Gill described the EU’s digital tax frameworks as "non-discriminatory." He noted the rules "apply equally to all large companies, regardless of their origin."

The Commission separately confirmed that member states "have the sovereign right to regulate economic activity in their territories." France is one of several EU countries already exercising that sovereignty.

France has applied a 3% digital services tax since 2019, covering revenue from digital services, online advertising, and data collection. Trump warned last month he would impose a 100% tariff on French wine and champagne if Paris kept the tax.

Trump Attacks UK Digital Tax

The UK introduced its digital services tax in April 2020, applying a 2% levy on revenue from search engines, social media platforms, and online marketplaces. The tax applies only to large multinational companies with global digital revenues above £500 million and more than £25 million from UK users.

The UK designed the measure as an interim step pending a global OECD agreement that never fully materialized. This has left the tax in place far longer than intended. The UK’s digital services tax raised £944 million in the 2025‑26 tax year, a 17% increase from the previous year.

Trump has said the tax exploits "the top companies in the world." His predecessor, Joe Biden, also raised concerns about the levy.

Companies falling within scope include Alphabet Inc. (NASDAQ:GOOGL), Meta Platforms, Inc. (NASDAQ:META), Amazon.com, Inc. (NASDAQ:AMZN), and Apple Inc. (NASDAQ:AAPL). They generate substantial revenue from the UK’s £40.5 billion digital ad market.

Trade Stakes Are High

The dispute carries significant economic weight for both sides.

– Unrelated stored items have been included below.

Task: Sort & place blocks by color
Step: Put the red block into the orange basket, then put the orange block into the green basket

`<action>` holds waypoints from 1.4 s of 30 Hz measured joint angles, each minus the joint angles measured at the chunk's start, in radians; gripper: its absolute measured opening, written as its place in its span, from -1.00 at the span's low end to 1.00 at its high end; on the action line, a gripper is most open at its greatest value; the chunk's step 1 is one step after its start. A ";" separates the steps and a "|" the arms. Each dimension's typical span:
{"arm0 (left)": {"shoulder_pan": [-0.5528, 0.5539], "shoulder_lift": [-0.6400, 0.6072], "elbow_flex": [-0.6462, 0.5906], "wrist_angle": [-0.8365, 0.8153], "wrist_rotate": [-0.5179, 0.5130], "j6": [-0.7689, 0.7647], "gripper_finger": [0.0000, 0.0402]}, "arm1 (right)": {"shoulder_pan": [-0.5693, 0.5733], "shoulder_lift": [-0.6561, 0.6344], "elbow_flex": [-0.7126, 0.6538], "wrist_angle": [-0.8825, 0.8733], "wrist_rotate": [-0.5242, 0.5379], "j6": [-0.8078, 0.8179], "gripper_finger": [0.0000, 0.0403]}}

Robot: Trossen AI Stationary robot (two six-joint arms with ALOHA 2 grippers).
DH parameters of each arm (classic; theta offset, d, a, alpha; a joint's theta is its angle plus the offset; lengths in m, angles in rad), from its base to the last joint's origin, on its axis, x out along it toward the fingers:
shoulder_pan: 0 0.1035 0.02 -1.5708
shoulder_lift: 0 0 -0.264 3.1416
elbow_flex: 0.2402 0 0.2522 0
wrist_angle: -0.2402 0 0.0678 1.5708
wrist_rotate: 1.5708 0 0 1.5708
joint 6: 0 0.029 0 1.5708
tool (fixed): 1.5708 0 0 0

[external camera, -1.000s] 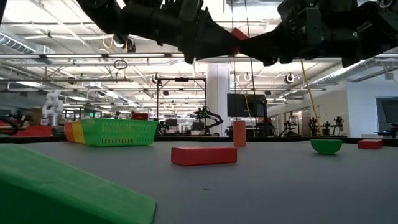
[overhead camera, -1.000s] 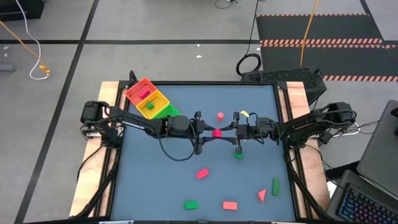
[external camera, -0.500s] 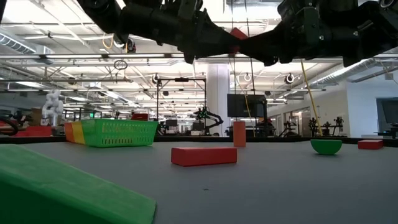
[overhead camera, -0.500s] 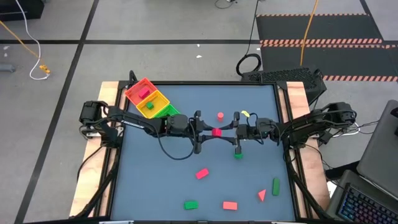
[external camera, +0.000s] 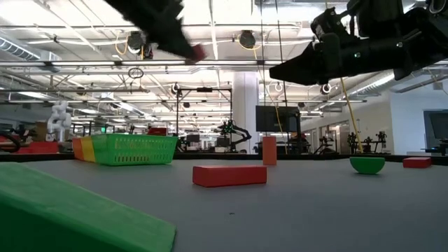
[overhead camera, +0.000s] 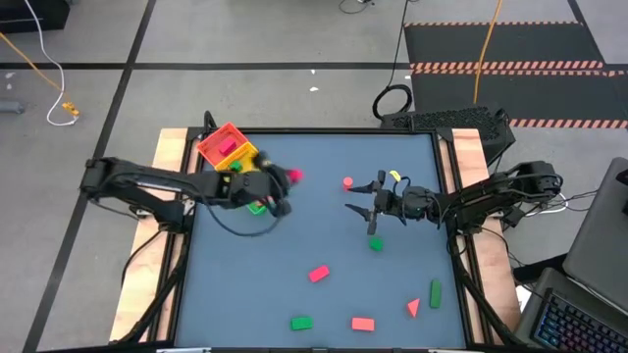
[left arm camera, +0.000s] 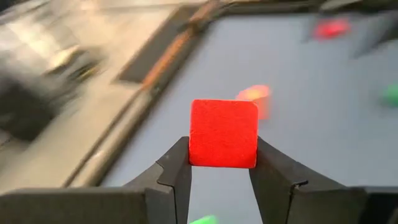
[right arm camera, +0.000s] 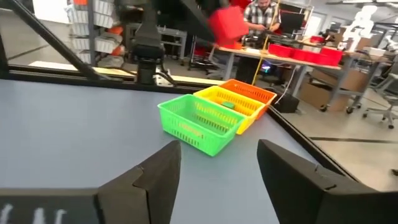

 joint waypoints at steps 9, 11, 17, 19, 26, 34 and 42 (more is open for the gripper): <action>0.218 -0.122 0.001 -0.308 -0.190 -0.175 -0.37 | 0.000 0.000 0.000 0.049 0.000 0.000 0.04; 0.304 -0.120 0.002 -0.358 -0.146 -0.216 -0.37 | 0.000 0.000 0.000 0.049 0.000 0.000 0.05; 0.529 -0.062 0.000 -0.430 -0.044 -0.238 -0.37 | 0.000 0.000 0.000 0.049 -0.001 -0.003 0.04; 0.591 -0.041 0.001 -0.415 -0.009 -0.229 -0.37 | -0.002 0.000 0.000 0.049 -0.001 -0.008 0.04; 0.809 0.052 0.001 -0.465 0.148 -0.216 -0.25 | -0.005 0.000 0.000 0.049 -0.001 -0.009 0.04; 0.895 0.141 0.001 -0.518 0.185 -0.217 -0.25 | -0.005 0.000 0.000 0.049 -0.001 -0.007 0.04; 0.894 0.164 0.001 -0.523 0.186 -0.230 0.22 | -0.006 0.000 0.000 0.049 -0.001 -0.003 0.04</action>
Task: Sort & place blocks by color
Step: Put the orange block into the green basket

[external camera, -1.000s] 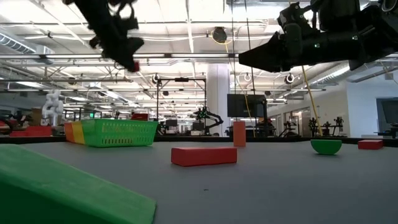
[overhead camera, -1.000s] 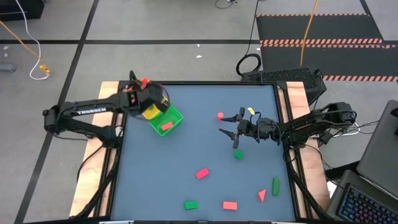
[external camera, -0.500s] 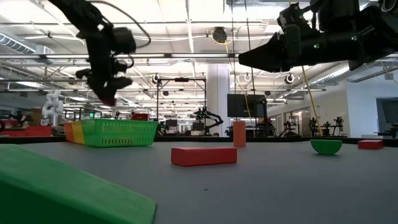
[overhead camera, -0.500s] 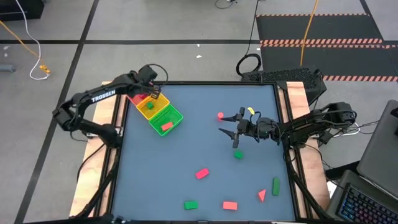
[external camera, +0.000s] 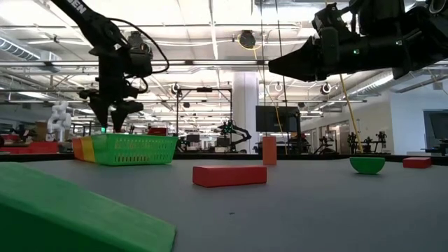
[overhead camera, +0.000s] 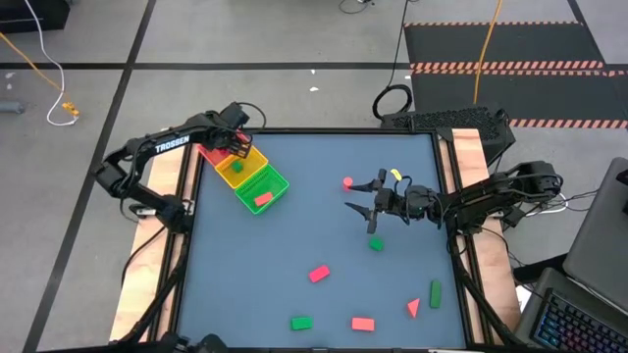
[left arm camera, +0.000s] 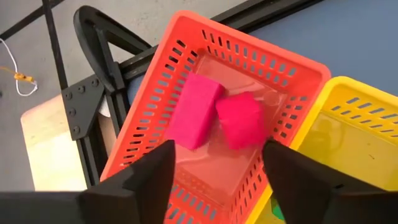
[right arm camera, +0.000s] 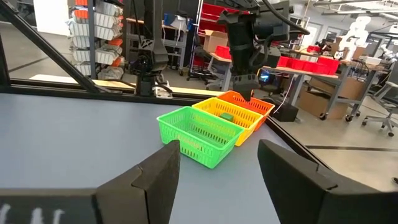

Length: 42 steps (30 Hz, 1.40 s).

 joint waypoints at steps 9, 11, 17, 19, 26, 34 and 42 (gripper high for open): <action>-0.047 -0.010 0.000 0.012 0.012 0.033 0.56 | 0.000 0.000 0.000 -0.003 0.000 -0.001 0.04; -0.076 -0.028 0.000 0.033 0.036 0.051 0.58 | 0.000 0.000 0.000 -0.003 0.000 -0.004 0.04; -0.222 -0.096 0.000 0.170 0.204 0.054 0.53 | 0.000 0.000 0.000 -0.003 0.000 -0.007 0.04; -0.301 -0.109 0.000 0.229 0.276 0.068 0.49 | 0.000 0.000 0.000 -0.003 0.000 -0.003 0.04; -0.641 -0.095 0.000 0.378 0.371 0.053 0.36 | 0.000 0.000 0.000 -0.003 0.066 0.007 0.04; -0.955 -0.027 0.000 0.431 0.230 -0.097 0.28 | -0.022 -0.001 0.000 -0.102 0.237 0.111 0.04; -1.132 0.090 -0.001 0.551 0.229 -0.271 0.30 | -0.069 -0.001 -0.001 -0.144 0.237 0.185 0.04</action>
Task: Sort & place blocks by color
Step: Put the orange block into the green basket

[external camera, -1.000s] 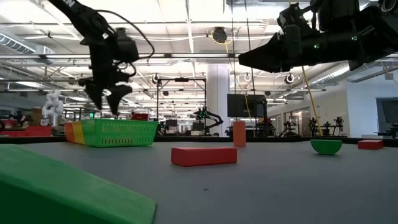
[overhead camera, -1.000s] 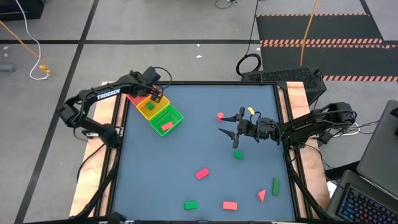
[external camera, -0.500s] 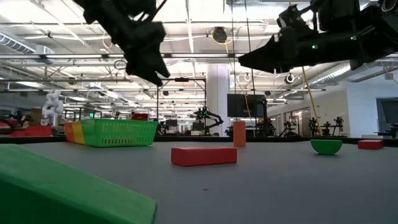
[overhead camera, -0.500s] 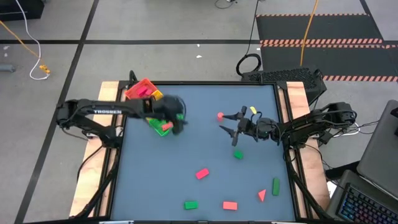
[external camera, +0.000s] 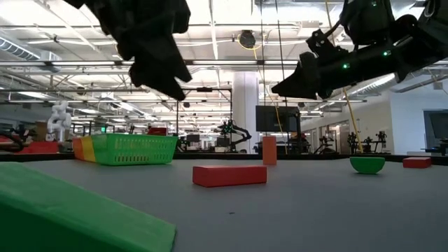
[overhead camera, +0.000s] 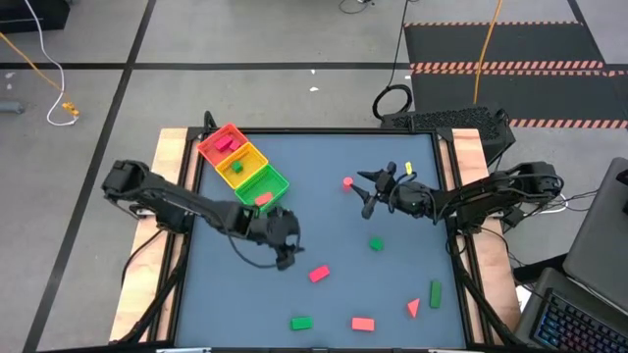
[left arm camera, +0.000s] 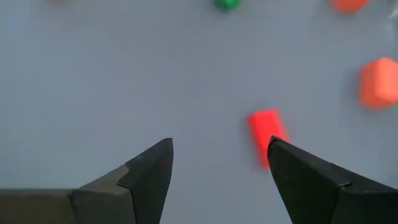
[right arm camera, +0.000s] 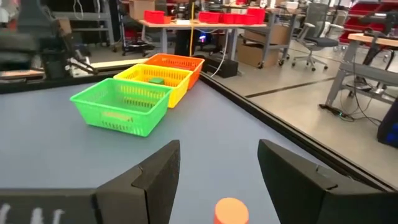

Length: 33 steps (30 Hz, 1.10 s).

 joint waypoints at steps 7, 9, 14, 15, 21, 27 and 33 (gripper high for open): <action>-0.044 0.136 0.003 0.188 0.001 -0.024 0.30 | -0.003 0.000 0.000 -0.002 0.000 0.000 0.04; -0.052 0.162 0.020 0.196 0.001 -0.028 0.30 | -0.003 0.000 0.000 -0.005 0.000 0.000 0.04; -0.069 0.191 0.054 0.188 -0.005 0.011 0.30 | -0.015 0.000 0.000 -0.014 0.000 0.013 0.04; -0.068 0.189 0.059 0.188 -0.017 0.024 0.30 | -0.019 0.000 0.001 -0.019 0.000 0.028 0.04; 0.007 0.172 0.072 0.205 -0.149 0.210 0.30 | -0.037 0.000 0.001 -0.134 -0.060 0.079 0.04; 0.171 0.173 0.078 0.223 -0.183 0.386 0.30 | -0.060 0.001 0.001 -0.256 -0.112 0.078 0.04; 0.328 0.173 0.078 0.341 -0.007 0.446 0.30 | -0.086 0.043 0.001 -0.270 -0.167 0.079 0.04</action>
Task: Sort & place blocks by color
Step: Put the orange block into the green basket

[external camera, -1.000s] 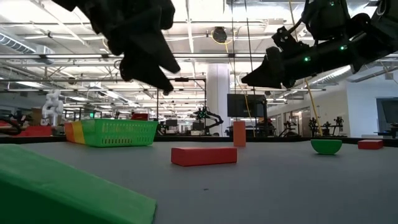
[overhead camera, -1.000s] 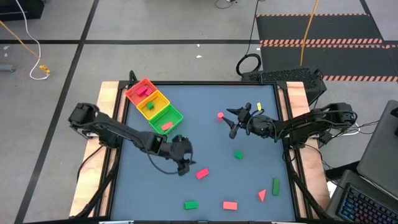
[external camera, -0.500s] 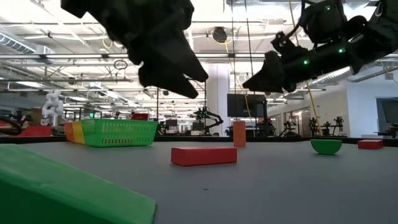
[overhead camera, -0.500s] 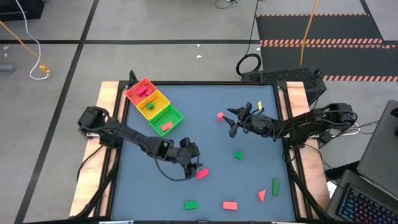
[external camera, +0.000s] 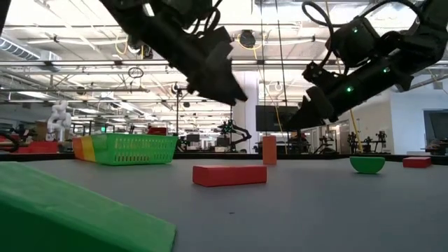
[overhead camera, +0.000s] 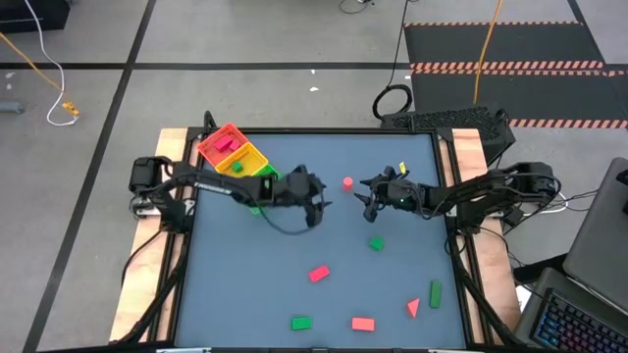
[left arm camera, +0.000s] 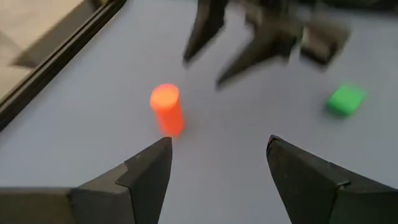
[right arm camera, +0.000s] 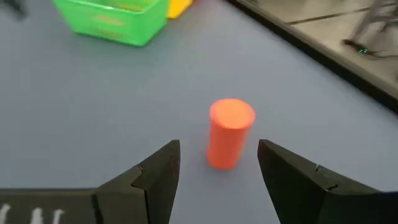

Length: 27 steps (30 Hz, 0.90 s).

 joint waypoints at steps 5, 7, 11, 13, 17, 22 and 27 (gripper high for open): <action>0.086 0.000 0.000 0.096 0.183 0.004 0.30 | -0.002 0.023 0.000 0.034 -0.021 -0.022 0.04; 0.115 0.000 0.000 0.107 0.240 -0.008 0.30 | -0.002 0.015 0.000 0.041 -0.021 -0.031 0.04; 0.137 0.029 0.003 0.168 0.292 -0.044 0.30 | -0.008 0.007 0.001 0.064 -0.018 -0.035 0.04; 0.137 0.052 0.000 0.179 0.298 -0.056 0.30 | -0.018 0.015 0.000 0.043 -0.017 -0.034 0.04; 0.138 0.114 0.003 0.242 0.300 -0.078 0.30 | -0.041 0.040 -0.001 0.005 -0.017 -0.009 0.04; 0.136 0.172 0.002 0.312 0.300 -0.077 0.30 | -0.048 0.091 0.000 0.067 -0.021 -0.001 0.04; 0.137 0.225 0.044 0.350 0.300 -0.076 0.30 | -0.048 0.121 0.000 0.104 -0.022 -0.007 0.04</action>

The EU’s goods trade surplus with the US reached €199.6 billion in 2025.

The US recorded a $218.8 billion goods trade deficit with the EU in the same year. Trump has repeatedly cited this imbalance to justify tariff threats.

EU trade in goods with the US, source: Eurostat

That EU goods surplus has been narrowing for several quarters. It peaked near €80 billion in the first quarter of 2025. It fell to €34 billion in the first quarter of 2026, as earlier tariff rounds took hold.

If services trade is included, the EU’s overall surplus shrinks to around €20 billion, or 1% of total EU-US trade. The US runs a large services surplus with Europe, driven heavily by digital and tech services.

US Uses Its Leverage

Analysts at the Centre for European Reform argue Washington is using market access as leverage to shape how other countries regulate and tax US firms. The think tank wrote that such measures "represent a dramatic attempt to intervene in other countries’ internal regulation and taxation."

This would effectively "condition access to the US market on trading partners’ compliance with US preferences," a precedent the EU "cannot accept," the center wrote. Their analysis highlights the geopolitical stakes surrounding digital taxation.

The Institut Jacques Delors has separately cautioned that Brussels needs to tread carefully as it considers its next steps. The institute said the EU could use the threat of a bloc‑wide digital tax as leverage in trade talks.

The EU could abandon that threat if Washington revisits the OECD’s stalled global tax framework, the institute said. The Trump administration rejects Pillar One, which would tax digital giants based on user location. It remains open to renegotiating Pillar Two.

EU Has Structural Problems

The EU faces structural challenges because it lacks a unified digital services tax, leaving member states to act independently. A 2018 Commission proposal failed because tax directives require unanimous approval from all twenty‑seven member states.

France, Italy, Spain, Austria, and the UK enacted national DSTs independently. This leaves Brussels unable to negotiate as a single bloc and exposes countries like France to bilateral US pressure.

The legal basis for Trump’s proposed 100% tariff remains contested in US courts. The practical impact may depend on whether Washington identifies a durable legal mechanism to enforce the tariff threat.

Uncertainty alone may sway European governments as they consider digital taxes or await an OECD compromise still stalled. The next phase of this dispute will depend on legal clarity, political timing, and market reactions across the Atlantic.